Still, there is a lot of work to be done to improve efficiency in restaurants and food production companies. "We're not doing anywhere near enough. When I say we, it's certainly humanity, but specifically the restaurant space," said Hayman. He recently helped establish the Feed Philly Coalition, a nonprofit which serves donated food to the city's food-insecure population.

Oraschewsky is also looking for ways to reduce food waste at TBJ Gourmet. The company initially started making jam from leftover bacon pieces because of cost-efficiency, not food waste reduction. "I wasn't really looking to save the world when we did it. We realized we fell into that, and it's going to be a focus going forward," he said.
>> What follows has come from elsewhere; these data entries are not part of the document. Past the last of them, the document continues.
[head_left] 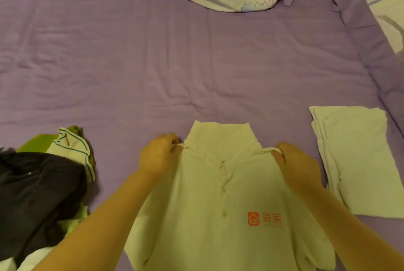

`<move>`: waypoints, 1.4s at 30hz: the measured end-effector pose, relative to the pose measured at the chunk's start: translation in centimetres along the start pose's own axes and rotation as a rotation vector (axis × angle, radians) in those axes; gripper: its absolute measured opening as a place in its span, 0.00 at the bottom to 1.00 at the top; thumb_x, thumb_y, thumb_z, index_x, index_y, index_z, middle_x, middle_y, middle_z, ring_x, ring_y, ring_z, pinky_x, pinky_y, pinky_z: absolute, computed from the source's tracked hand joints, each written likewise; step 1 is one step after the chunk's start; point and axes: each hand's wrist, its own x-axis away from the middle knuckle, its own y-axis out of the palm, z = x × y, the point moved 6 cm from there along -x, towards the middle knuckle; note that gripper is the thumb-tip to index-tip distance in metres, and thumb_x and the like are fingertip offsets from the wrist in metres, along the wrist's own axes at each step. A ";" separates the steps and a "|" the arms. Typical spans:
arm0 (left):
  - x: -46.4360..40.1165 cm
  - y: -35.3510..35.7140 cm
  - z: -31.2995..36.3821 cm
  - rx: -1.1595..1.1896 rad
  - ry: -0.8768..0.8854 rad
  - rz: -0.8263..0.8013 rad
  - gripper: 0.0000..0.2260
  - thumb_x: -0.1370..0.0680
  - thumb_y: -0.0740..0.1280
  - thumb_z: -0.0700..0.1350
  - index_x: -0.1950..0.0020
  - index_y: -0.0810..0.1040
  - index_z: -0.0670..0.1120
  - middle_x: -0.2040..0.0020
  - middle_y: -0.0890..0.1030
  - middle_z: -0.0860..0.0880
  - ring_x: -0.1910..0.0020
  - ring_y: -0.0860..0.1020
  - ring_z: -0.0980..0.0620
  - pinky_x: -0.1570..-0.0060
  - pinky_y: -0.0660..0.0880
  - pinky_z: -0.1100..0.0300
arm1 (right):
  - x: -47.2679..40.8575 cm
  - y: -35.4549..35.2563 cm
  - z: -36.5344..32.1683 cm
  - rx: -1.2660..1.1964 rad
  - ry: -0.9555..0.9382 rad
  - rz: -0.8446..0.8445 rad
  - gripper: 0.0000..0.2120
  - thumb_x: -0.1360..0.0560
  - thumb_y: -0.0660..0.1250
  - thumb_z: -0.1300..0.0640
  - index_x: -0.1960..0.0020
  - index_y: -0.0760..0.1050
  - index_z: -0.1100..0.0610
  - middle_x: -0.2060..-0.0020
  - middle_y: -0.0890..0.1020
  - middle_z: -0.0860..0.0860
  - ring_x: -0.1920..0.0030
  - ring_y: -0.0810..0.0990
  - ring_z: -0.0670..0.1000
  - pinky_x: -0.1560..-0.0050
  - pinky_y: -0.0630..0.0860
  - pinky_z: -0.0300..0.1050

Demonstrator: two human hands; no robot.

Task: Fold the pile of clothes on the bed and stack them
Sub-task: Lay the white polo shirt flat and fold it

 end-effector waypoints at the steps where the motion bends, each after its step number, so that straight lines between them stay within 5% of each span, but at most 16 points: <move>1: -0.1 -0.5 0.1 0.014 0.045 0.079 0.04 0.22 0.64 0.49 0.49 0.76 0.51 0.50 0.79 0.52 0.55 0.78 0.47 0.64 0.67 0.57 | -0.3 -0.1 0.1 -0.005 0.007 0.012 0.07 0.19 0.55 0.52 0.52 0.69 0.53 0.56 0.77 0.50 0.59 0.76 0.53 0.59 0.68 0.44; 3: -0.2 -0.6 0.3 -0.054 0.111 0.134 0.04 0.22 0.64 0.45 0.49 0.75 0.49 0.51 0.78 0.51 0.59 0.76 0.48 0.67 0.64 0.59 | -0.9 -0.1 -0.1 0.019 0.008 0.008 0.06 0.20 0.56 0.53 0.53 0.68 0.52 0.57 0.76 0.50 0.60 0.75 0.53 0.60 0.69 0.44; 7: -0.9 1.4 -1.3 0.000 -0.065 -0.087 0.10 0.22 0.64 0.53 0.47 0.73 0.49 0.57 0.78 0.53 0.61 0.75 0.50 0.69 0.65 0.59 | -1.7 0.4 -1.5 -0.061 -0.033 0.018 0.13 0.23 0.60 0.60 0.39 0.74 0.56 0.45 0.79 0.54 0.48 0.77 0.56 0.49 0.71 0.46; 10: -1.9 1.7 -1.6 0.149 -0.115 -0.228 0.13 0.27 0.68 0.61 0.50 0.72 0.56 0.57 0.77 0.58 0.58 0.75 0.56 0.66 0.67 0.61 | -2.5 0.1 -4.3 -0.200 -0.097 0.073 0.20 0.23 0.64 0.54 0.32 0.70 0.58 0.37 0.76 0.56 0.38 0.73 0.58 0.36 0.66 0.53; 13: -2.0 1.3 -2.0 0.229 -0.149 -0.330 0.14 0.30 0.70 0.63 0.53 0.73 0.57 0.57 0.77 0.60 0.57 0.76 0.59 0.59 0.71 0.60 | -2.1 0.6 -9.0 -0.024 -0.285 0.103 0.26 0.22 0.63 0.47 0.28 0.65 0.56 0.30 0.69 0.55 0.29 0.65 0.59 0.30 0.59 0.55; 17: -0.1 0.0 -4.5 0.238 -0.196 -0.497 0.17 0.30 0.72 0.61 0.48 0.78 0.53 0.54 0.78 0.58 0.54 0.77 0.58 0.60 0.71 0.64 | 1.3 4.0 -15.1 0.091 -0.520 0.039 0.23 0.25 0.68 0.46 0.33 0.74 0.54 0.35 0.76 0.55 0.31 0.71 0.57 0.32 0.64 0.59; 20: 2.6 0.0 -7.4 0.397 -0.270 -0.601 0.11 0.28 0.74 0.54 0.51 0.79 0.50 0.55 0.80 0.55 0.57 0.77 0.59 0.63 0.72 0.67 | 3.3 7.2 -17.1 0.277 -0.561 -0.058 0.24 0.24 0.57 0.40 0.34 0.75 0.49 0.35 0.76 0.54 0.33 0.73 0.57 0.36 0.68 0.63; 22: 3.6 -0.8 -8.7 0.469 -0.274 -0.497 0.06 0.23 0.69 0.50 0.57 0.77 0.48 0.59 0.79 0.51 0.60 0.76 0.53 0.62 0.71 0.63 | 3.0 7.7 -17.3 0.316 -0.500 -0.055 0.28 0.24 0.49 0.39 0.33 0.74 0.50 0.33 0.74 0.55 0.32 0.71 0.59 0.36 0.67 0.66; 26: 3.6 -3.8 -10.4 0.336 -0.211 -0.146 0.12 0.20 0.62 0.52 0.59 0.75 0.46 0.66 0.73 0.52 0.62 0.72 0.48 0.64 0.66 0.56 | 2.2 7.9 -18.2 0.327 -0.416 -0.035 0.30 0.25 0.46 0.39 0.31 0.72 0.52 0.31 0.71 0.58 0.31 0.68 0.63 0.36 0.62 0.70; 29: 4.5 -3.5 -11.6 0.382 -0.303 -0.331 0.14 0.26 0.67 0.62 0.56 0.76 0.51 0.61 0.77 0.54 0.60 0.75 0.53 0.62 0.69 0.59 | 3.4 8.3 -20.1 0.270 -0.448 -0.009 0.30 0.24 0.47 0.39 0.33 0.74 0.54 0.32 0.72 0.59 0.30 0.68 0.64 0.35 0.61 0.70; 32: 6.1 -2.5 -11.9 0.233 -0.229 -0.598 0.16 0.26 0.70 0.57 0.43 0.76 0.50 0.47 0.79 0.52 0.48 0.77 0.50 0.51 0.72 0.58 | 4.9 10.0 -21.7 0.269 -0.546 -0.051 0.34 0.22 0.37 0.36 0.30 0.71 0.49 0.30 0.70 0.56 0.29 0.66 0.62 0.34 0.62 0.68; 34: 5.9 -3.5 -11.9 0.203 -0.174 -0.483 0.11 0.23 0.66 0.52 0.44 0.77 0.48 0.47 0.80 0.49 0.47 0.77 0.48 0.51 0.73 0.56 | 5.0 10.6 -22.0 0.264 -0.515 -0.076 0.36 0.23 0.34 0.34 0.30 0.70 0.48 0.31 0.71 0.57 0.29 0.66 0.63 0.34 0.62 0.70; 38: 5.8 -5.1 -12.5 -0.048 -0.124 -0.331 0.09 0.22 0.63 0.52 0.53 0.73 0.47 0.61 0.74 0.52 0.61 0.72 0.50 0.69 0.64 0.61 | 5.3 11.6 -23.3 0.266 -0.486 -0.090 0.36 0.25 0.38 0.29 0.28 0.65 0.46 0.28 0.67 0.58 0.28 0.62 0.65 0.35 0.55 0.73; 42: 6.4 -4.9 -13.4 -0.487 -0.096 -0.322 0.07 0.19 0.59 0.44 0.43 0.69 0.43 0.56 0.74 0.48 0.65 0.72 0.49 0.65 0.67 0.57 | 5.3 12.8 -24.8 0.285 -0.469 -0.080 0.41 0.30 0.37 0.25 0.24 0.54 0.44 0.24 0.56 0.55 0.24 0.48 0.64 0.34 0.45 0.75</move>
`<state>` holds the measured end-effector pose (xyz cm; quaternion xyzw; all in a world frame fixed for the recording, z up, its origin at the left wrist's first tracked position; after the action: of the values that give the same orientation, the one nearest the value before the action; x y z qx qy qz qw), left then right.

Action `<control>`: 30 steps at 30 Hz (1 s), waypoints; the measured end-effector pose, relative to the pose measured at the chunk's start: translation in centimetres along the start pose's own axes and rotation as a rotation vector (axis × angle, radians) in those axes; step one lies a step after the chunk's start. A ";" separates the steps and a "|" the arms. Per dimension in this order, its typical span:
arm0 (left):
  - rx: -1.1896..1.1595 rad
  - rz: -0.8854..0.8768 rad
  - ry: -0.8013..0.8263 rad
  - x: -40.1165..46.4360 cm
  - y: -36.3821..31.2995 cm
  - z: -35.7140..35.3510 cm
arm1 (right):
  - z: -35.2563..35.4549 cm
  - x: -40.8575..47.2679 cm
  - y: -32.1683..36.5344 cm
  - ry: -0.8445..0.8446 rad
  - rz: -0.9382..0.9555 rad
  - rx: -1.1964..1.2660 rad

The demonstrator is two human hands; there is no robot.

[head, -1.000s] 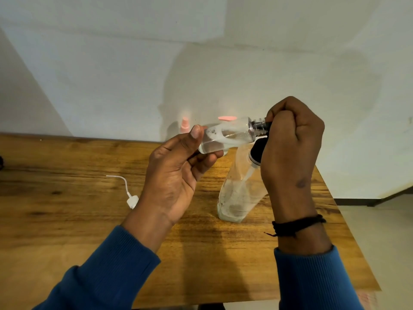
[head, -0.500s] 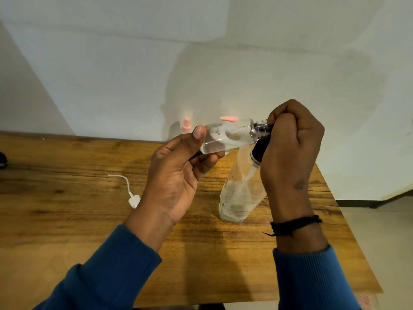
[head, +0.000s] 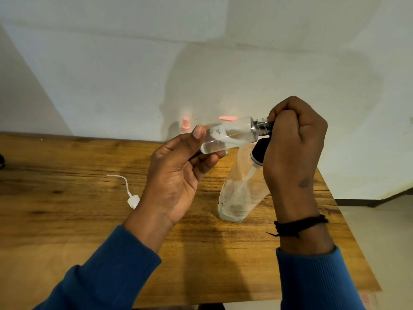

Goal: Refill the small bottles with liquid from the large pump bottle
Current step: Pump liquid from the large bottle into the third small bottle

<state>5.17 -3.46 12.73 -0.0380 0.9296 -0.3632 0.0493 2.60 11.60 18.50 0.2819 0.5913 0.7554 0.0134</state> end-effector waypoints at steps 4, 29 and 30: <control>0.013 -0.010 -0.004 0.1 0.0 0.1 | -0.2 -0.2 -0.2 -0.003 -0.001 0.034; 0.004 -0.007 -0.004 -0.1 -0.2 -0.2 | 0.0 -0.1 0.1 -0.015 0.004 0.009; 0.002 -0.007 -0.003 0.0 -0.3 -0.2 | 0.1 -0.1 0.1 -0.013 0.004 0.006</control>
<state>5.20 -3.50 13.06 -0.0418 0.9291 -0.3641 0.0494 2.71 11.59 18.60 0.2879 0.5929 0.7519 0.0149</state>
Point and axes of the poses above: each hand's wrist, its own x-axis towards the middle knuckle, its own z-axis out of the back of the hand, y = z × x, the point moved 4 cm from there along x, towards the middle knuckle, and after that the axes turned 7 degrees about -z, right-handed, at the moved point
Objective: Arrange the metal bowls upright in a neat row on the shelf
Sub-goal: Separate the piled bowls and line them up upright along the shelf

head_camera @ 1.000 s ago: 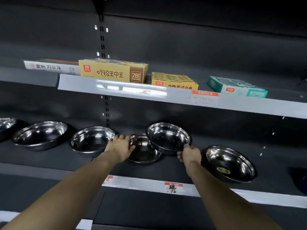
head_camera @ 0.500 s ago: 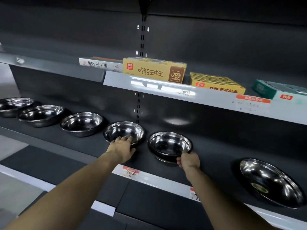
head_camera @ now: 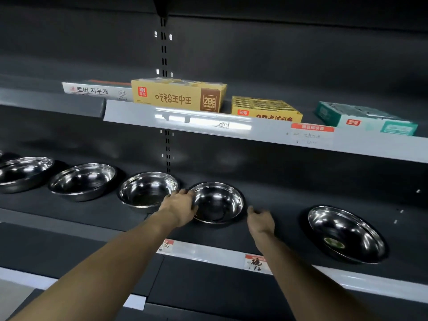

The company donates part of the proceeds of its spiced tomato jam to Philabundance, and is working with the Food Lab to find uses for bacon lard, which is produced as a byproduct of making bacon jam.

Bowdler believes grocery stores also need to focus on sustainability. "Right now, stores have to have a massive stockpile," she said. "I think we have to create a different culture that understands why a store may probably have more in the back or didn't display it. Or that sometimes it's okay if they don't have everything we need at all times."

These beliefs were echoed by members of the Food Lab. "It's because of the society and the culture that we live in, especially in a consumer-heavy capitalist society, people just buy and buy and buy," said Cecilia Cirne, a student in the lab who just finished her sophomore year.

Collaboration and community

Toward the end of my visit, I attended an opening ceremony for a new grocery store in the University City area of West Philadelphia, which Drexel University, the University of Pennsylvania, and the University of the Sciences all call home. University City has faced tension in the past several decades due to university expansion and gentrification.

The store, a new GIANT Heirloom Market, aims to make fresh, healthy foods more accessible to a neighborhood populated with a mix of college students, hospital employees, and blue-collar workers.

"The people of this neighborhood have spoken, and we listened," said store manager Angel Cordero at the ceremony. Though there were some technical difficulties at the event – a power outage briefly cut power to the store and to the microphone for the guest speakers – there was a strong sense of community.

Instead of a ribbon-cutting, a Philly soft pretzel was torn apart to celebrate the store's opening. At the event, Sharing Excess received a $2,500 donation from GIANT Food Stores to support food rescue operations. Additionally, the new store has already started donating its excess food to Philabundance.

"Philly is often about collaboration, especially when it comes to food waste," said Bahirat.